## Working data

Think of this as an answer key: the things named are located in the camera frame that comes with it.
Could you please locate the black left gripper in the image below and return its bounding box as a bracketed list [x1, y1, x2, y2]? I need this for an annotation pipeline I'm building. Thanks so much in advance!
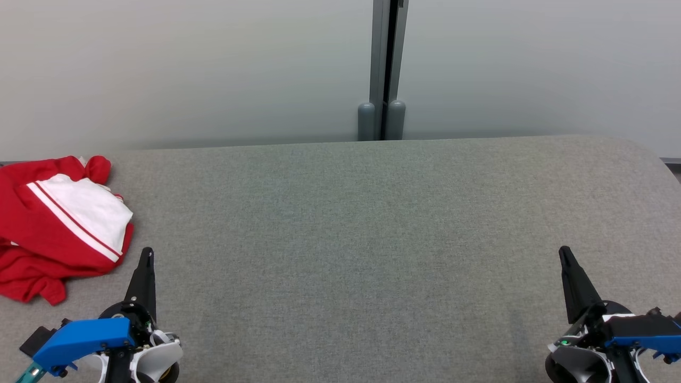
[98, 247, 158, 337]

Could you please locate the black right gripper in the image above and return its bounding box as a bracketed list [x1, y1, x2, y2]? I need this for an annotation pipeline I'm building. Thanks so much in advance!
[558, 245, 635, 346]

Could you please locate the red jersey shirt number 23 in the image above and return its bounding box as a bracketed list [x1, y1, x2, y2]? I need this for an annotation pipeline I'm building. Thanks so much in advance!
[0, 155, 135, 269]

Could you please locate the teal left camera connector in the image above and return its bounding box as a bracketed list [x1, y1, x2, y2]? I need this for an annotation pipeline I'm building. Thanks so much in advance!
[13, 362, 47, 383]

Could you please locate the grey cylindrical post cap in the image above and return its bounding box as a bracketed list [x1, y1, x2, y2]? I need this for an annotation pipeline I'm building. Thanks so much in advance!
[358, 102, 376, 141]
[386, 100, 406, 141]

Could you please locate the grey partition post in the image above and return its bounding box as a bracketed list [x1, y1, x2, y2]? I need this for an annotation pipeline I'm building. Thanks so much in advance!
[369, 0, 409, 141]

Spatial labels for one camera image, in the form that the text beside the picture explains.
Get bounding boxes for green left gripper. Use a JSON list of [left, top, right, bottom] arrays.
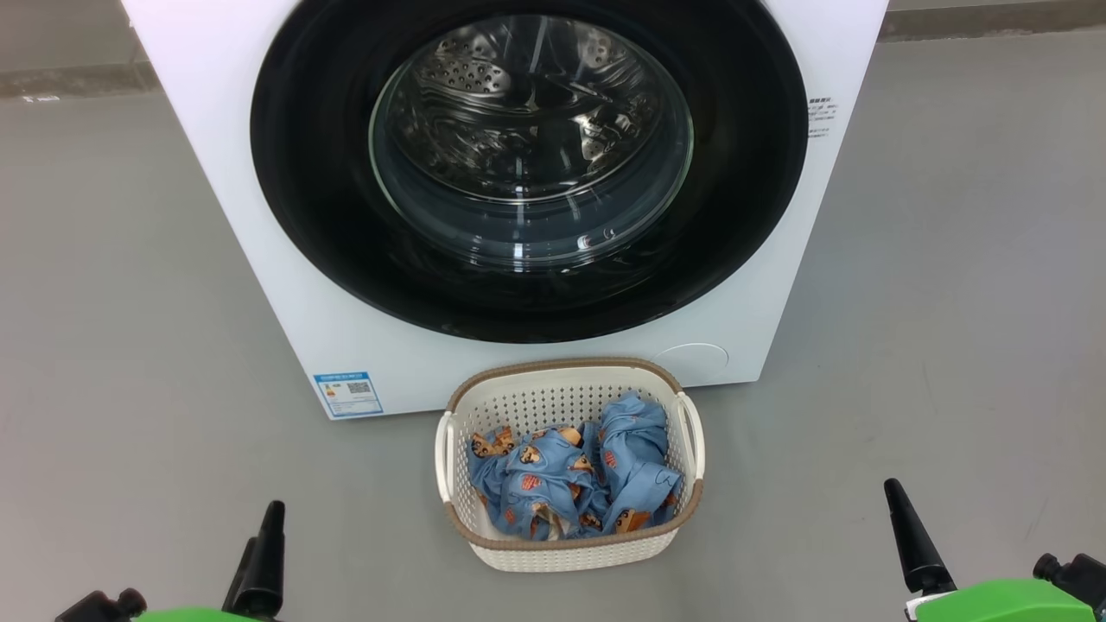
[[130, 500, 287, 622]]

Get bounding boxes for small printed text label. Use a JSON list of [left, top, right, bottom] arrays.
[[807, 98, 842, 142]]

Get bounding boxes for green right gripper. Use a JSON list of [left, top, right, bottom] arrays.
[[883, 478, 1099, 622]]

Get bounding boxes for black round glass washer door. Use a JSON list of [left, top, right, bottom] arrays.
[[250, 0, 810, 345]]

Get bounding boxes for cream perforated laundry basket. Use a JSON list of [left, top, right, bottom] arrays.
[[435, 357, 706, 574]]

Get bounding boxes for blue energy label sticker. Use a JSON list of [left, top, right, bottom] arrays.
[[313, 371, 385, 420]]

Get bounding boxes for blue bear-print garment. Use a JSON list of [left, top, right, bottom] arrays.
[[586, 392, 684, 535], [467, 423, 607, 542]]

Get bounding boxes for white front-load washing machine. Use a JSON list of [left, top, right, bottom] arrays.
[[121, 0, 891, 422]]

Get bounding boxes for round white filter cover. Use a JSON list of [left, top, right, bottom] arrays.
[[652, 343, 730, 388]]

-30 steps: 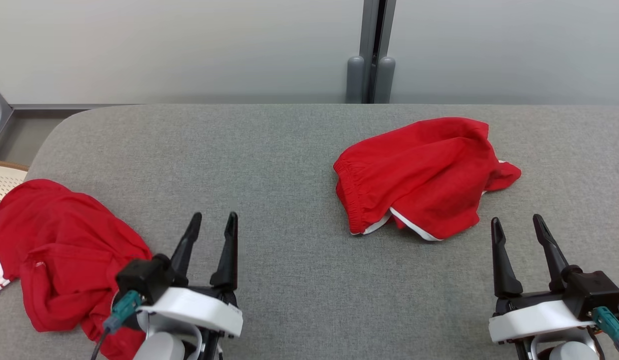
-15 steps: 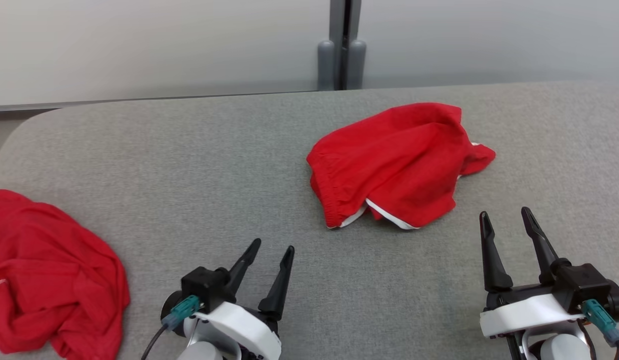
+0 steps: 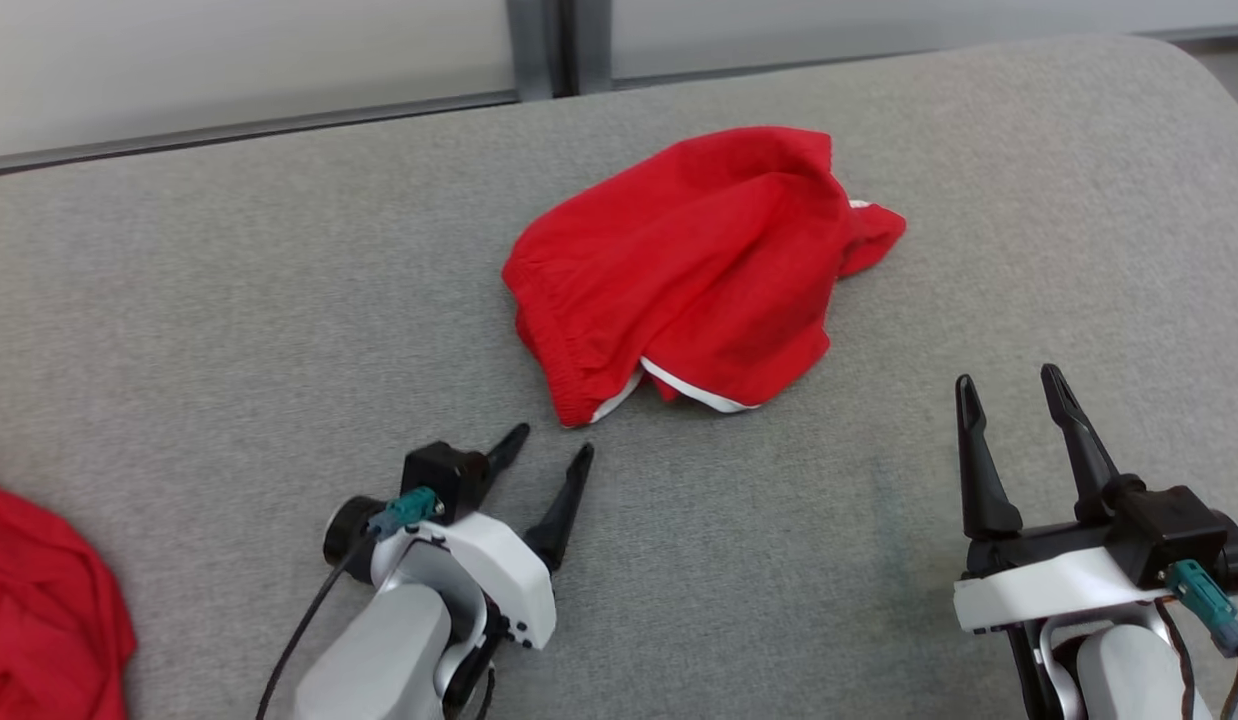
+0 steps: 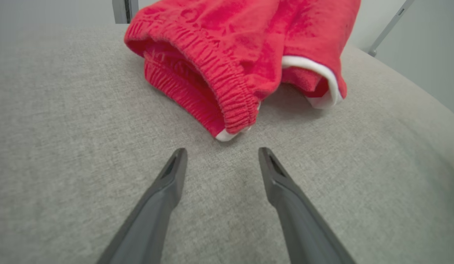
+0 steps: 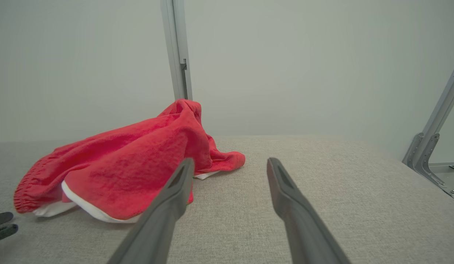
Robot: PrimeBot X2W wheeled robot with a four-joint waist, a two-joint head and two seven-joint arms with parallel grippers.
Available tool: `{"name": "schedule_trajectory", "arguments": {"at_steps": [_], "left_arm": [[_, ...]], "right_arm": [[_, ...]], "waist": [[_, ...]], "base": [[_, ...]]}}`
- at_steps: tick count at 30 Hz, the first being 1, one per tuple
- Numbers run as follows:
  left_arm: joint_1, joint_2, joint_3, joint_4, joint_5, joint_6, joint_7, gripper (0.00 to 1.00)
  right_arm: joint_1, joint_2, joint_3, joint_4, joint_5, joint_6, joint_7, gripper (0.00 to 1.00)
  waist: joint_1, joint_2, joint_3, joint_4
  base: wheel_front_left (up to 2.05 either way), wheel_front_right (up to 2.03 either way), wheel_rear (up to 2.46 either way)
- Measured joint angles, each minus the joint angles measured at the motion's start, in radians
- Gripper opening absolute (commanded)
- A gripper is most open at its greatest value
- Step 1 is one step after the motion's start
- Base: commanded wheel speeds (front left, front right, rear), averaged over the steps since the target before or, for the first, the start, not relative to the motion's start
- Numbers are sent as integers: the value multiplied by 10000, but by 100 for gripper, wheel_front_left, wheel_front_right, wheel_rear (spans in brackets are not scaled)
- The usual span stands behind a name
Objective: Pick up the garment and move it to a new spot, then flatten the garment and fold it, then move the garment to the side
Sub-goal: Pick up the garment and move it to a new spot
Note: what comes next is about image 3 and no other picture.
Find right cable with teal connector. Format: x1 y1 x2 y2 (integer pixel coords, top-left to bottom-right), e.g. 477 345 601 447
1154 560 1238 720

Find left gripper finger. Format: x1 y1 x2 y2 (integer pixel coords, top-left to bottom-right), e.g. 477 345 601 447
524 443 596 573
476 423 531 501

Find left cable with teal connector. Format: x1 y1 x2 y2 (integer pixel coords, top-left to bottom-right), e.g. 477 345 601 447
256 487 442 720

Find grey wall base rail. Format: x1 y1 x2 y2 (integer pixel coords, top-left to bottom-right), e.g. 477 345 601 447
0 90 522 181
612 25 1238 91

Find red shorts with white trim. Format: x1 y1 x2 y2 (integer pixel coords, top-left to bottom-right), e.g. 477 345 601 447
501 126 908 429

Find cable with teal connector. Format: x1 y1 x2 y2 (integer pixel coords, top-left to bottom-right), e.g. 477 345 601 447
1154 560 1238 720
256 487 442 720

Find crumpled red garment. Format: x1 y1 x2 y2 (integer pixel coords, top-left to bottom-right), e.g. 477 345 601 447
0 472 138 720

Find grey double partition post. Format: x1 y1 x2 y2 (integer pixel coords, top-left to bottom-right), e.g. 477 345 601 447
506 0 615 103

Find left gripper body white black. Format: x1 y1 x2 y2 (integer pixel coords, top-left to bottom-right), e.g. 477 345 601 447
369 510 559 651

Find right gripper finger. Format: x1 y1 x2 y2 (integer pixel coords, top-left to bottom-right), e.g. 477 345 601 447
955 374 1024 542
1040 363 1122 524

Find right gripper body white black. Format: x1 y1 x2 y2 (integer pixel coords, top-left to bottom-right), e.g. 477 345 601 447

## Requirement
Once the pictures are set aside, repeat the remaining data word for word.

## Response to the task
Think of this as an answer key: the things named are located in the camera frame that comes with it.
Could you please locate the black left gripper in the image below and return its bounding box as a bracketed list [x1, y1, x2, y2]? I need this for an annotation pipeline I'm building. Thanks so much in advance!
[98, 247, 158, 337]

Could you please locate the black right gripper in the image above and return its bounding box as a bracketed list [x1, y1, x2, y2]? I need this for an annotation pipeline I'm building. Thanks so much in advance!
[558, 245, 635, 346]

Could you please locate the red jersey shirt number 23 in the image above and return its bounding box as a bracketed list [x1, y1, x2, y2]? I need this for an annotation pipeline I'm building. Thanks so much in advance!
[0, 155, 135, 269]

Could you please locate the teal left camera connector in the image above and return its bounding box as a bracketed list [x1, y1, x2, y2]? I need this for an annotation pipeline I'm building. Thanks so much in advance!
[13, 362, 47, 383]

Could you please locate the grey cylindrical post cap in the image above and return its bounding box as a bracketed list [x1, y1, x2, y2]? I need this for an annotation pipeline I'm building. Thanks so much in advance!
[358, 102, 376, 141]
[386, 100, 406, 141]

Could you please locate the grey partition post in the image above and return its bounding box as a bracketed list [x1, y1, x2, y2]? I need this for an annotation pipeline I'm building. Thanks so much in advance!
[369, 0, 409, 141]

Spatial labels for one camera image, in the form that the text beside the picture explains.
Get bounding boxes for green left gripper. Use a JSON list of [left, top, right, bottom] arrays.
[[130, 500, 287, 622]]

Get bounding boxes for small printed text label. Use a JSON list of [left, top, right, bottom] arrays.
[[807, 98, 842, 142]]

Get bounding boxes for green right gripper. Use a JSON list of [left, top, right, bottom] arrays.
[[883, 478, 1099, 622]]

Get bounding boxes for black round glass washer door. Use a JSON list of [left, top, right, bottom] arrays.
[[250, 0, 810, 345]]

Get bounding boxes for cream perforated laundry basket. Use a JSON list of [left, top, right, bottom] arrays.
[[435, 357, 706, 574]]

Get bounding boxes for blue energy label sticker. Use a JSON list of [left, top, right, bottom] arrays.
[[313, 371, 385, 420]]

Get bounding boxes for blue bear-print garment. Use a JSON list of [left, top, right, bottom] arrays.
[[586, 392, 684, 535], [467, 423, 607, 542]]

Get bounding boxes for white front-load washing machine. Use a JSON list of [left, top, right, bottom] arrays.
[[121, 0, 891, 422]]

Get bounding boxes for round white filter cover. Use a JSON list of [left, top, right, bottom] arrays.
[[652, 343, 730, 388]]

-30 steps: 
-15 steps: 
+0 steps: 
+0 steps: 
+0 steps: 
Robot: PrimeBot X2W wheeled robot with a four-joint waist, a two-joint head and two seven-joint arms with parallel grippers.
Available tool: `{"name": "schedule_trajectory", "arguments": {"at_steps": [_], "left_arm": [[_, ...]], "right_arm": [[_, ...]], "waist": [[_, ...]], "base": [[_, ...]]}}`
- at_steps: tick count at 30 Hz, the first being 1, one per tuple
- Numbers run as follows:
  left_arm: joint_1, joint_2, joint_3, joint_4, joint_5, joint_6, joint_7, gripper (0.00 to 1.00)
  right_arm: joint_1, joint_2, joint_3, joint_4, joint_5, joint_6, joint_7, gripper (0.00 to 1.00)
  waist: joint_1, joint_2, joint_3, joint_4
  base: wheel_front_left (up to 2.05 either way), wheel_front_right (up to 2.03 either way), wheel_rear (up to 2.46 either way)
- Measured joint angles, each minus the joint angles measured at the motion's start, in radians
- Gripper opening absolute (commanded)
- A gripper is most open at its greatest value
- Step 1 is one step after the motion's start
- Base: commanded wheel speeds (front left, front right, rear), averaged over the steps since the target before or, for the first, the start, not relative to the motion's start
- Numbers are sent as integers: the value multiplied by 10000, but by 100 for gripper, wheel_front_left, wheel_front_right, wheel_rear (spans in brackets are not scaled)
- The usual span stands behind a name
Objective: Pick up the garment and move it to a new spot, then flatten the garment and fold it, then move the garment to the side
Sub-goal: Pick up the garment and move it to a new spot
Note: what comes next is about image 3 and no other picture.
Find right cable with teal connector. Format: x1 y1 x2 y2 (integer pixel coords, top-left to bottom-right), e.g. 477 345 601 447
1154 560 1238 720

Find left gripper finger. Format: x1 y1 x2 y2 (integer pixel coords, top-left to bottom-right), e.g. 477 345 601 447
524 443 596 573
476 423 531 501

Find left cable with teal connector. Format: x1 y1 x2 y2 (integer pixel coords, top-left to bottom-right), e.g. 477 345 601 447
256 487 442 720

Find grey wall base rail. Format: x1 y1 x2 y2 (integer pixel coords, top-left to bottom-right), e.g. 477 345 601 447
0 90 522 181
612 25 1238 91

Find red shorts with white trim. Format: x1 y1 x2 y2 (integer pixel coords, top-left to bottom-right), e.g. 477 345 601 447
501 126 908 429

Find cable with teal connector. Format: x1 y1 x2 y2 (integer pixel coords, top-left to bottom-right), e.g. 477 345 601 447
1154 560 1238 720
256 487 442 720

Find crumpled red garment. Format: x1 y1 x2 y2 (integer pixel coords, top-left to bottom-right), e.g. 477 345 601 447
0 472 138 720

Find grey double partition post. Format: x1 y1 x2 y2 (integer pixel coords, top-left to bottom-right), e.g. 477 345 601 447
506 0 615 103

Find left gripper body white black. Format: x1 y1 x2 y2 (integer pixel coords, top-left to bottom-right), e.g. 477 345 601 447
369 510 559 651

Find right gripper finger. Format: x1 y1 x2 y2 (integer pixel coords, top-left to bottom-right), e.g. 477 345 601 447
955 374 1024 542
1040 363 1122 524

Find right gripper body white black. Format: x1 y1 x2 y2 (integer pixel coords, top-left to bottom-right), e.g. 477 345 601 447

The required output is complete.